[DATA FOR THIS EXERCISE]
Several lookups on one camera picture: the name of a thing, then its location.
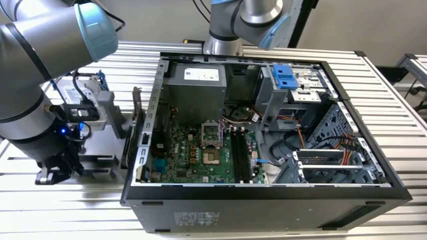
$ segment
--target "aluminum extrusion table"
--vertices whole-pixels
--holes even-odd
[[[161,52],[201,53],[199,44],[121,42],[117,53],[81,69],[107,75],[115,104],[133,110],[134,86],[149,105]],[[35,185],[37,162],[10,143],[0,144],[0,233],[17,238],[143,239],[427,239],[427,124],[414,112],[369,58],[354,51],[245,47],[246,57],[328,61],[352,102],[414,200],[349,232],[287,235],[286,232],[154,235],[143,231],[130,208],[119,204],[123,185],[111,178]],[[61,96],[43,86],[55,104]]]

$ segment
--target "motherboard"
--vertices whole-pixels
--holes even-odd
[[[219,123],[177,127],[170,142],[167,158],[154,159],[153,182],[265,183],[254,131],[221,129]]]

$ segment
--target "chip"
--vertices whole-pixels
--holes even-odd
[[[183,171],[183,170],[177,171],[177,177],[178,178],[187,178],[187,171]]]

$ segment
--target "green circuit board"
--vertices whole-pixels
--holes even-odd
[[[210,139],[215,139],[218,130],[205,132]],[[259,156],[254,132],[245,135],[249,147],[249,162],[254,170],[253,152]],[[230,133],[223,133],[223,144],[215,147],[202,148],[202,128],[174,128],[171,135],[170,154],[166,160],[166,172],[158,179],[161,183],[218,183],[231,184],[235,181],[235,169],[231,152]],[[254,176],[254,183],[265,183],[262,166],[258,166],[259,174]]]

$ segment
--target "ram slot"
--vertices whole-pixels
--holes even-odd
[[[241,183],[243,181],[245,183],[250,183],[251,168],[245,132],[233,131],[230,139],[235,182]]]

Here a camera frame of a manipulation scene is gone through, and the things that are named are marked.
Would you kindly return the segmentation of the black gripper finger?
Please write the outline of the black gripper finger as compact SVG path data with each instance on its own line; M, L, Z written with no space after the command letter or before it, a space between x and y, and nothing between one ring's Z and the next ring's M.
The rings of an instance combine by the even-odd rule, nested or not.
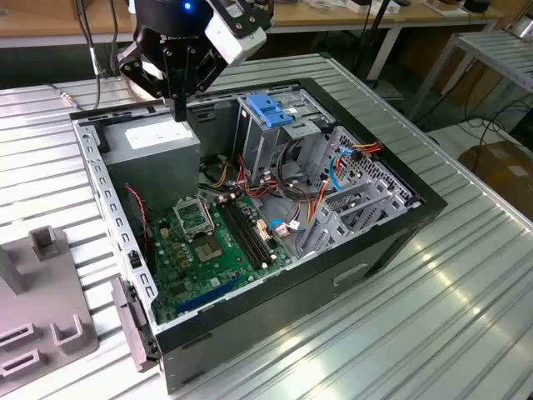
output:
M161 99L170 109L176 122L180 122L181 93L169 59L172 50L156 43L142 48L132 43L117 55L119 71L153 98Z
M222 55L212 46L187 49L180 97L180 121L187 119L187 99L205 92L227 67Z

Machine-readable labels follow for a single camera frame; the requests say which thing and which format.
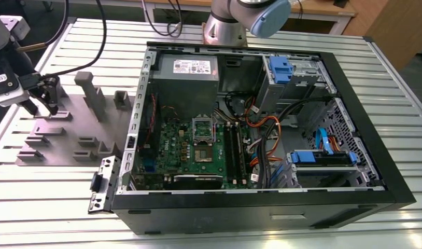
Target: metal bracket
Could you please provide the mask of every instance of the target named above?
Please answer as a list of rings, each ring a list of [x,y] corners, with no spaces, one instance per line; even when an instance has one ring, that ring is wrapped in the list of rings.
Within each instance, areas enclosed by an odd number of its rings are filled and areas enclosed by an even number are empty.
[[[113,192],[116,190],[116,182],[118,176],[121,160],[112,156],[101,160],[98,171],[94,172],[90,180],[90,200],[88,206],[88,214],[112,213],[110,204]]]

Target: blue plastic latch
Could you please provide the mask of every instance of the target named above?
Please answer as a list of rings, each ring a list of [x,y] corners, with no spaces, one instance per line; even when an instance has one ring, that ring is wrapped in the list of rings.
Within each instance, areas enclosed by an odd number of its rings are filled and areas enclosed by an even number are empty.
[[[291,160],[292,160],[292,163],[299,162],[299,156],[296,155],[296,153],[291,153]]]
[[[296,154],[300,162],[315,162],[312,151],[297,151]]]
[[[296,162],[315,162],[312,151],[296,151],[291,153],[292,163]]]
[[[353,152],[349,152],[349,158],[351,158],[351,162],[352,162],[352,164],[356,164],[356,155],[355,155],[355,153]]]
[[[292,78],[292,65],[283,56],[269,56],[269,66],[275,84],[287,84]]]

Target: power cord
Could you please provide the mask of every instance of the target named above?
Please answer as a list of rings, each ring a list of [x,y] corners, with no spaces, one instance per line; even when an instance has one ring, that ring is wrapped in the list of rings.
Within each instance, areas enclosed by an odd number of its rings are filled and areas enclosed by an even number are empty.
[[[180,4],[178,4],[178,0],[176,0],[176,4],[177,4],[177,9],[172,3],[170,0],[168,0],[169,4],[170,4],[170,7],[172,9],[177,12],[177,16],[178,16],[178,20],[180,22],[177,24],[174,24],[174,22],[168,22],[166,24],[166,34],[161,33],[154,25],[152,24],[152,21],[150,21],[150,18],[149,18],[149,14],[148,14],[148,11],[146,11],[146,3],[145,3],[145,0],[141,0],[141,6],[142,6],[142,12],[146,16],[146,19],[148,19],[148,23],[149,23],[149,26],[152,28],[152,30],[161,36],[170,36],[173,38],[178,38],[178,36],[181,35],[181,31],[182,31],[182,17],[181,17],[181,8],[180,8]],[[169,31],[169,28],[170,28],[170,25],[174,24],[174,29],[172,31]]]
[[[44,49],[46,48],[61,36],[64,30],[65,30],[65,26],[66,26],[66,22],[68,22],[68,15],[69,15],[69,0],[64,1],[64,17],[61,19],[61,23],[60,23],[60,27],[53,35],[53,37],[45,41],[44,43],[37,43],[25,47],[18,47],[15,50],[17,52],[30,52],[38,49]]]
[[[105,18],[105,12],[102,10],[100,0],[94,0],[94,2],[96,2],[97,7],[98,7],[100,16],[101,16],[101,24],[102,24],[102,38],[101,38],[101,44],[100,44],[100,48],[98,48],[98,52],[97,52],[96,57],[92,59],[92,61],[88,64],[78,66],[73,69],[60,71],[57,73],[46,74],[46,75],[40,77],[40,80],[44,80],[44,79],[50,78],[50,77],[56,77],[56,76],[62,75],[62,74],[69,74],[74,71],[78,71],[78,70],[86,68],[86,67],[90,67],[97,62],[97,60],[101,56],[102,50],[105,48],[105,44],[106,44],[106,18]]]

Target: red wire
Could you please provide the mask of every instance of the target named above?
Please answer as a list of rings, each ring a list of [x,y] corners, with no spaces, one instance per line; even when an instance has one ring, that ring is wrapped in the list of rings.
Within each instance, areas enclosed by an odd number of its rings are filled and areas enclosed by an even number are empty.
[[[154,95],[150,94],[150,98],[152,98],[152,116],[150,116],[150,123],[149,123],[149,130],[148,130],[148,134],[146,134],[146,139],[144,141],[144,144],[142,146],[138,147],[138,149],[141,149],[144,147],[144,145],[148,143],[149,141],[149,135],[150,135],[150,130],[152,130],[152,127],[154,125],[154,116],[156,116],[156,98],[154,98]]]

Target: motherboard
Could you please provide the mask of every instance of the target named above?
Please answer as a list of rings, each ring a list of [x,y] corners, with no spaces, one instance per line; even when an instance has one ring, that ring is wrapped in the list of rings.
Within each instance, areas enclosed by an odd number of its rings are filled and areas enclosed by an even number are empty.
[[[136,189],[249,188],[247,133],[237,124],[216,124],[206,117],[162,123],[158,155],[154,160],[141,158],[133,175]]]

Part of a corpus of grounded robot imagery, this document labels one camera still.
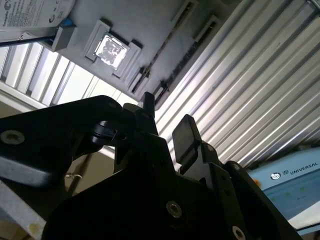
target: screw
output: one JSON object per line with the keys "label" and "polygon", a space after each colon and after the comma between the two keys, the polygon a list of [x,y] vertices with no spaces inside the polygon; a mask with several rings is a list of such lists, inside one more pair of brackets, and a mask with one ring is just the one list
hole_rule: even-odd
{"label": "screw", "polygon": [[237,226],[232,226],[232,232],[236,239],[238,240],[246,240],[246,236],[244,232]]}
{"label": "screw", "polygon": [[19,145],[25,141],[25,136],[16,130],[7,130],[0,134],[0,139],[5,144]]}
{"label": "screw", "polygon": [[237,164],[233,164],[235,170],[240,170],[240,167]]}
{"label": "screw", "polygon": [[211,145],[207,145],[210,152],[213,152],[215,149]]}
{"label": "screw", "polygon": [[180,218],[182,215],[181,207],[175,201],[168,201],[166,203],[166,210],[172,217],[176,219]]}
{"label": "screw", "polygon": [[117,105],[115,105],[115,104],[112,103],[112,102],[109,102],[108,105],[109,105],[110,107],[112,107],[113,109],[115,109],[115,108],[117,107]]}

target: corrugated metal panel
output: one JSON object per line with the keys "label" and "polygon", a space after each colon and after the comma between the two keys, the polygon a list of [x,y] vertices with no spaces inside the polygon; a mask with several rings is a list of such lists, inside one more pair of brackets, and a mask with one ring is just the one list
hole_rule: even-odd
{"label": "corrugated metal panel", "polygon": [[192,115],[222,162],[247,166],[320,137],[320,18],[304,0],[244,0],[156,113]]}

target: black mounting arm
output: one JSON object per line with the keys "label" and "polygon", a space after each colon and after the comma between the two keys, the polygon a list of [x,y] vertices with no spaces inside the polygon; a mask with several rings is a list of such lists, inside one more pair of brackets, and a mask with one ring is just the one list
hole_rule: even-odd
{"label": "black mounting arm", "polygon": [[189,115],[172,134],[176,172],[153,106],[150,93],[143,108],[99,96],[0,120],[2,141],[16,131],[0,144],[0,176],[33,187],[53,186],[81,155],[116,147],[115,174],[57,207],[44,240],[301,239],[240,165],[219,161]]}

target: bolt head
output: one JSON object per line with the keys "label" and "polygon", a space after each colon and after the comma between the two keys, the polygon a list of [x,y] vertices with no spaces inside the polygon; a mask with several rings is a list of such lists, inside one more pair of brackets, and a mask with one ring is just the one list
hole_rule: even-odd
{"label": "bolt head", "polygon": [[176,203],[175,201],[168,201],[166,203],[166,210],[168,211],[168,213],[174,217],[175,219],[178,219],[181,217],[182,215],[182,210],[181,207],[179,206],[178,203]]}
{"label": "bolt head", "polygon": [[25,141],[25,136],[16,130],[7,130],[0,134],[0,139],[5,144],[19,145]]}
{"label": "bolt head", "polygon": [[232,226],[232,232],[236,239],[246,240],[244,232],[238,226]]}

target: paper label
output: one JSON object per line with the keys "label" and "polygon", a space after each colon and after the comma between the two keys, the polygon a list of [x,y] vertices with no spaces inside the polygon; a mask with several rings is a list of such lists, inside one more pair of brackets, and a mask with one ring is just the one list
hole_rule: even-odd
{"label": "paper label", "polygon": [[74,0],[0,0],[0,29],[57,27],[73,3]]}

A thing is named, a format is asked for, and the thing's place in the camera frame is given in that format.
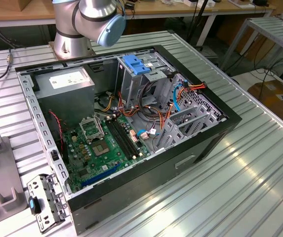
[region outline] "connector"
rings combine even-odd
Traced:
[[[13,64],[13,55],[12,55],[12,53],[10,52],[9,53],[9,55],[7,56],[7,58],[6,58],[6,61],[7,61],[7,64],[8,65],[12,65]]]
[[[183,85],[185,88],[188,88],[189,87],[189,82],[187,80],[184,80],[183,81]]]

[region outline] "cardboard box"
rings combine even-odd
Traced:
[[[0,0],[0,8],[22,11],[31,0]]]
[[[259,98],[261,82],[249,88],[248,92],[256,99]],[[264,83],[261,101],[269,110],[283,120],[283,84],[278,80]]]

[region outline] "aluminum table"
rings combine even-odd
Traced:
[[[196,166],[100,222],[81,236],[283,236],[283,121],[235,84],[178,35],[169,32],[122,37],[112,48],[162,44],[242,117],[212,153]],[[0,74],[7,51],[0,51]],[[14,67],[56,60],[49,46],[13,51]],[[50,173],[14,73],[0,80],[0,134],[9,136],[21,181]],[[0,236],[41,236],[26,209],[0,222]],[[70,217],[44,236],[72,237]]]
[[[234,41],[230,45],[225,55],[224,61],[220,67],[221,69],[224,69],[227,65],[229,58],[231,57],[232,53],[234,52],[235,48],[237,47],[239,41],[241,40],[248,27],[251,27],[255,31],[251,37],[251,40],[247,42],[244,49],[242,50],[241,55],[244,54],[245,51],[250,47],[256,35],[259,33],[280,46],[277,52],[272,57],[272,61],[269,66],[271,66],[273,62],[276,61],[276,58],[283,50],[283,20],[278,17],[250,18],[245,20],[244,24],[238,31]]]

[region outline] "ram slot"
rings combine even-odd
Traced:
[[[106,122],[106,125],[127,159],[133,159],[134,156],[137,157],[137,149],[132,141],[128,138],[120,124],[117,121],[108,121]]]

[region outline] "wooden table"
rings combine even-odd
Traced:
[[[183,3],[166,5],[160,0],[155,2],[140,1],[136,3],[134,13],[131,10],[127,10],[126,14],[128,19],[185,17],[193,16],[194,9],[194,7],[189,7]],[[269,7],[239,8],[227,0],[222,0],[220,3],[216,3],[215,7],[205,9],[203,15],[208,16],[208,20],[197,45],[203,45],[217,15],[264,13],[264,16],[269,16],[274,9],[275,7],[272,5]],[[0,8],[0,27],[48,24],[55,24],[51,0],[32,0],[21,12]]]

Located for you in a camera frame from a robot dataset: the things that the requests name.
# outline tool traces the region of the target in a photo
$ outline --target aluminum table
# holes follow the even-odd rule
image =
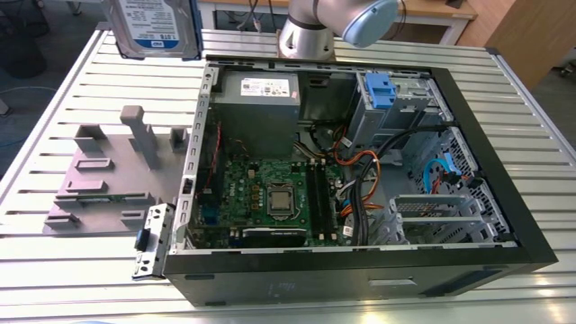
[[[204,31],[207,54],[275,57],[274,34]],[[510,67],[472,47],[336,41],[340,61],[448,68],[560,262],[451,298],[195,309],[167,281],[132,282],[134,235],[43,237],[78,125],[128,134],[124,105],[155,133],[190,126],[204,61],[120,58],[98,30],[0,183],[0,321],[114,323],[566,323],[576,321],[576,154]]]

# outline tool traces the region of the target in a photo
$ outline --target motherboard chip
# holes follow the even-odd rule
[[[292,184],[278,183],[267,187],[267,213],[276,221],[286,221],[295,215]]]
[[[274,211],[288,211],[292,197],[290,192],[272,192],[270,194],[270,207]]]

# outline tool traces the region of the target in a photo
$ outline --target sticker
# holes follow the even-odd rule
[[[351,145],[352,145],[352,141],[348,140],[348,139],[346,138],[346,136],[342,138],[340,142],[346,145],[346,147],[351,147]]]
[[[351,238],[354,234],[354,228],[351,226],[344,226],[344,229],[342,230],[342,234]]]
[[[132,39],[140,46],[172,49],[179,44],[174,9],[164,0],[119,0]]]
[[[290,82],[279,79],[244,79],[240,95],[252,97],[290,97]]]

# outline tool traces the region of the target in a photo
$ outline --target side panel
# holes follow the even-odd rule
[[[170,275],[195,306],[379,300],[451,296],[495,280],[514,267],[402,267],[326,271]]]

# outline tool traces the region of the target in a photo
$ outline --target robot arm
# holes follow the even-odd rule
[[[398,0],[291,0],[280,34],[283,56],[330,59],[334,33],[355,47],[367,47],[387,33],[398,15]]]

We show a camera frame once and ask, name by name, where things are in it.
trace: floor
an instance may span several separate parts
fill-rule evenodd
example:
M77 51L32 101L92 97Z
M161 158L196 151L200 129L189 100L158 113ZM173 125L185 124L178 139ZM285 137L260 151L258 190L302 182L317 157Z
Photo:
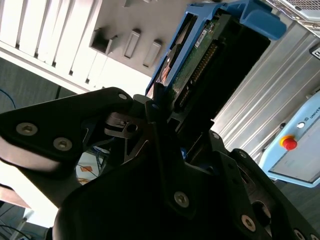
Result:
M0 90L7 92L17 108L68 97L74 93L0 58ZM0 113L13 110L0 93ZM283 194L320 233L320 187L306 188L289 183L279 185Z

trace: screw head
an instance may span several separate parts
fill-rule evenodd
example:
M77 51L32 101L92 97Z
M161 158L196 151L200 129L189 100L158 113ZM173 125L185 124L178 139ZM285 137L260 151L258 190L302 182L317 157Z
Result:
M22 122L18 124L15 130L24 136L33 136L38 132L37 126L29 122Z
M239 154L241 157L243 157L244 159L247 158L247 155L243 152L243 151L239 151Z
M214 138L215 138L215 139L220 139L219 135L218 135L218 134L216 134L215 132L214 132L214 133L212 133L212 135L214 136Z
M242 215L241 216L241 221L243 223L243 225L249 229L251 232L255 232L256 231L256 225L254 223L254 221L247 215Z
M182 208L187 208L189 206L189 198L182 191L176 191L174 193L174 200Z
M53 141L53 146L60 151L69 151L72 148L72 142L65 137L58 137Z
M120 97L121 99L124 99L124 100L126 100L126 99L127 99L127 96L126 96L126 95L124 95L124 94L122 94L122 93L119 93L119 97Z
M298 229L295 229L294 233L300 240L306 240L305 237L302 235L302 233Z
M317 238L315 235L313 235L313 234L310 234L310 237L311 237L311 239L312 240L319 240L319 238Z

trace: green circuit board
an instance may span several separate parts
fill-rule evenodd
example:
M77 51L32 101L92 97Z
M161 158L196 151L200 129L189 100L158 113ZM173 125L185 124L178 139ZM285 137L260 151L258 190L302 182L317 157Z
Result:
M218 48L218 46L214 44L215 31L218 25L218 19L213 19L204 27L173 81L172 86L168 89L166 95L167 103L172 103L176 99L182 92L186 82L193 81L192 84L195 84L198 77L201 75L206 63L208 63Z

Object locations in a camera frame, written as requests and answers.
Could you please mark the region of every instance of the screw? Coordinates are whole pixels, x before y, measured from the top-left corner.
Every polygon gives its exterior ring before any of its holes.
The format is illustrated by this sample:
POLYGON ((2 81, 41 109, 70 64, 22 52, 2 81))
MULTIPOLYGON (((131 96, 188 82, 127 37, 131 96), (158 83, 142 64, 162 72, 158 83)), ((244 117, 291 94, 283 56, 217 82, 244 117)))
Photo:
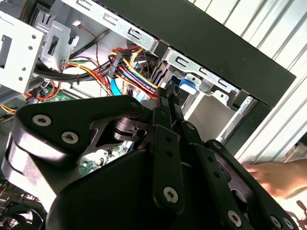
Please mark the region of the screw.
POLYGON ((221 146, 220 146, 217 142, 213 142, 213 145, 214 145, 216 148, 218 148, 218 149, 221 148, 221 146))
POLYGON ((195 129, 194 125, 192 125, 191 123, 188 123, 188 127, 189 127, 190 129, 195 129))
POLYGON ((165 187, 163 190, 164 197, 170 203, 177 203, 178 202, 178 194, 172 187, 165 187))
POLYGON ((235 211, 229 210, 229 211, 228 211, 228 218, 229 218, 230 221, 233 222, 237 227, 241 227, 242 221, 241 221, 239 215, 238 215, 235 211))
POLYGON ((139 105, 138 105, 136 102, 134 102, 134 101, 131 101, 130 104, 131 104, 133 107, 139 107, 139 105))
POLYGON ((38 125, 38 126, 49 126, 51 125, 51 119, 50 117, 46 116, 46 115, 42 115, 42 114, 38 114, 38 115, 35 115, 33 118, 32 118, 32 121, 38 125))
POLYGON ((293 224, 286 217, 283 218, 284 222, 288 225, 290 229, 294 229, 293 224))
POLYGON ((78 135, 73 132, 65 132, 62 134, 62 140, 67 144, 75 144, 78 142, 78 135))
POLYGON ((275 216, 271 216, 271 220, 277 227, 279 227, 280 229, 282 228, 281 223, 278 221, 278 219, 275 216))

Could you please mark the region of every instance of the yellow wire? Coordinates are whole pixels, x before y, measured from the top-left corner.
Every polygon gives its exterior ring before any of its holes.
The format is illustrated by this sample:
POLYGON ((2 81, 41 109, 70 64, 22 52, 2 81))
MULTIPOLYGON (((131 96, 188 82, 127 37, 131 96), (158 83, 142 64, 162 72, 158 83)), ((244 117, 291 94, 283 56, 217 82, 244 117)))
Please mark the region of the yellow wire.
POLYGON ((141 90, 144 94, 146 94, 147 97, 151 98, 151 96, 148 93, 146 93, 142 88, 138 87, 136 84, 133 84, 133 83, 129 82, 124 77, 120 76, 119 74, 115 74, 115 76, 117 76, 118 78, 121 78, 124 82, 126 82, 126 83, 134 86, 135 88, 141 90))
POLYGON ((80 66, 80 65, 77 65, 77 64, 70 64, 76 68, 80 68, 80 69, 83 69, 84 71, 88 72, 93 78, 95 78, 98 83, 101 85, 101 87, 109 94, 109 95, 112 95, 111 91, 90 71, 90 69, 88 69, 87 67, 84 67, 84 66, 80 66))
POLYGON ((6 109, 11 110, 13 112, 16 112, 16 109, 11 109, 10 107, 6 106, 5 104, 2 104, 6 109))
POLYGON ((0 105, 0 107, 5 111, 5 112, 7 112, 7 113, 9 113, 9 114, 15 114, 15 112, 12 112, 12 111, 9 111, 9 110, 7 110, 3 105, 0 105))
POLYGON ((148 81, 144 76, 142 76, 141 74, 139 74, 130 64, 129 62, 123 58, 123 61, 126 63, 126 65, 128 66, 128 68, 130 69, 130 71, 134 72, 136 75, 138 75, 140 78, 142 78, 145 82, 147 82, 148 84, 150 84, 152 87, 154 87, 155 89, 158 88, 158 86, 152 84, 150 81, 148 81))
MULTIPOLYGON (((143 51, 143 48, 137 50, 136 52, 132 53, 131 55, 131 59, 130 59, 130 65, 132 66, 134 61, 135 61, 135 58, 137 57, 137 55, 143 51)), ((124 88, 124 92, 125 94, 127 94, 127 87, 128 87, 128 83, 126 82, 123 82, 123 88, 124 88)))

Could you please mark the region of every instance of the blue wire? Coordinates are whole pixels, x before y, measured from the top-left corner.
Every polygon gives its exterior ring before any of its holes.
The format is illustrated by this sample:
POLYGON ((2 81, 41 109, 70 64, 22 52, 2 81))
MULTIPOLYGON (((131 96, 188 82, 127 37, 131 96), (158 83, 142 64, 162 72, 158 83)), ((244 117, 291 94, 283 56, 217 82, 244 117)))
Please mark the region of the blue wire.
POLYGON ((114 94, 114 96, 123 95, 119 90, 119 88, 117 87, 115 79, 111 79, 111 91, 114 94))
MULTIPOLYGON (((136 74, 132 74, 129 70, 127 70, 126 69, 126 72, 127 73, 129 73, 129 74, 131 74, 132 76, 136 76, 137 77, 137 79, 139 79, 139 80, 141 80, 141 82, 142 83, 144 83, 145 84, 145 86, 148 88, 148 89, 150 89, 150 90, 154 90, 151 86, 149 86, 148 85, 148 83, 147 82, 145 82, 142 78, 140 78, 138 75, 136 75, 136 74)), ((130 79, 133 79, 134 80, 134 78, 132 78, 132 77, 130 77, 130 76, 128 76, 125 72, 124 72, 124 74, 127 76, 127 77, 129 77, 130 79)))

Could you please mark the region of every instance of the red wire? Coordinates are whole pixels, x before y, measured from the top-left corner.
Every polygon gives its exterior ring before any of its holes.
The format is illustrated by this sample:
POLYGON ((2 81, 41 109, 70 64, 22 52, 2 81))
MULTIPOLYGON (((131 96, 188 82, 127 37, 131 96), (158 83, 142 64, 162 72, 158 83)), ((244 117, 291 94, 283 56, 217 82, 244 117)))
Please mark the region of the red wire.
POLYGON ((100 74, 98 74, 97 72, 95 72, 95 71, 93 71, 91 69, 88 69, 88 70, 91 71, 96 77, 98 77, 101 81, 103 81, 103 83, 105 83, 108 86, 108 88, 111 89, 111 85, 109 84, 109 82, 107 82, 105 80, 105 78, 103 78, 100 74))
MULTIPOLYGON (((48 93, 46 96, 44 96, 44 97, 36 97, 37 99, 39 99, 39 100, 47 100, 47 99, 49 99, 49 97, 54 93, 54 90, 55 90, 55 85, 54 85, 54 81, 51 81, 51 84, 52 84, 52 90, 51 90, 51 92, 50 93, 48 93)), ((30 94, 30 93, 28 93, 28 92, 26 92, 26 93, 24 93, 26 96, 28 96, 28 97, 32 97, 32 95, 30 94)))
MULTIPOLYGON (((82 24, 79 25, 79 28, 88 32, 88 33, 90 33, 94 38, 97 38, 91 31, 86 29, 82 24)), ((99 74, 101 74, 100 64, 99 64, 99 60, 98 60, 98 42, 96 43, 96 61, 97 61, 97 64, 98 64, 98 72, 99 72, 99 74)))
POLYGON ((122 50, 122 51, 129 51, 129 50, 134 50, 134 49, 137 49, 137 48, 140 48, 139 46, 134 46, 134 47, 131 47, 131 48, 127 48, 127 49, 123 49, 121 47, 117 47, 116 49, 113 49, 112 51, 113 52, 118 52, 119 50, 122 50))
POLYGON ((133 79, 135 79, 143 87, 143 89, 146 90, 148 93, 154 94, 154 92, 152 92, 150 89, 148 89, 144 83, 138 81, 136 77, 134 77, 131 74, 129 74, 122 66, 119 66, 119 69, 122 70, 124 73, 126 73, 128 76, 130 76, 133 79))
POLYGON ((53 81, 51 81, 51 84, 52 84, 52 90, 51 90, 51 92, 48 93, 48 94, 47 94, 46 96, 44 96, 43 98, 49 97, 49 96, 51 96, 51 95, 54 93, 54 90, 56 89, 56 86, 54 85, 54 82, 53 82, 53 81))
POLYGON ((57 91, 54 93, 54 95, 52 95, 52 96, 50 96, 50 97, 37 97, 37 99, 39 99, 39 100, 48 100, 48 99, 52 99, 52 98, 54 98, 54 97, 59 93, 60 89, 61 89, 61 82, 59 81, 58 89, 57 89, 57 91))

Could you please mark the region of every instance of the human hand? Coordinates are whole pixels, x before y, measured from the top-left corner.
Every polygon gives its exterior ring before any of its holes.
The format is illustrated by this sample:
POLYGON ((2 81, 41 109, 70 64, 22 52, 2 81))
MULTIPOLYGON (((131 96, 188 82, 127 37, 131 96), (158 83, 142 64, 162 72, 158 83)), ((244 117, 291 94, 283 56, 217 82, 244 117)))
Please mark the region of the human hand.
POLYGON ((292 162, 262 163, 245 168, 276 200, 285 199, 295 190, 306 186, 301 179, 301 170, 292 162))
[/DATA FOR THIS EXERCISE]
> _EXERCISE_: Identify the lines of the entries containing the string "requests". Copy each such line.

> _SOLVED PROBLEM_:
Machine-readable labels follow for a single camera frame; the requests say which thing and which format.
Located for you in a camera frame from a robot dataset: the things that the requests name.
Object locations in a camera frame, written as requests and answers.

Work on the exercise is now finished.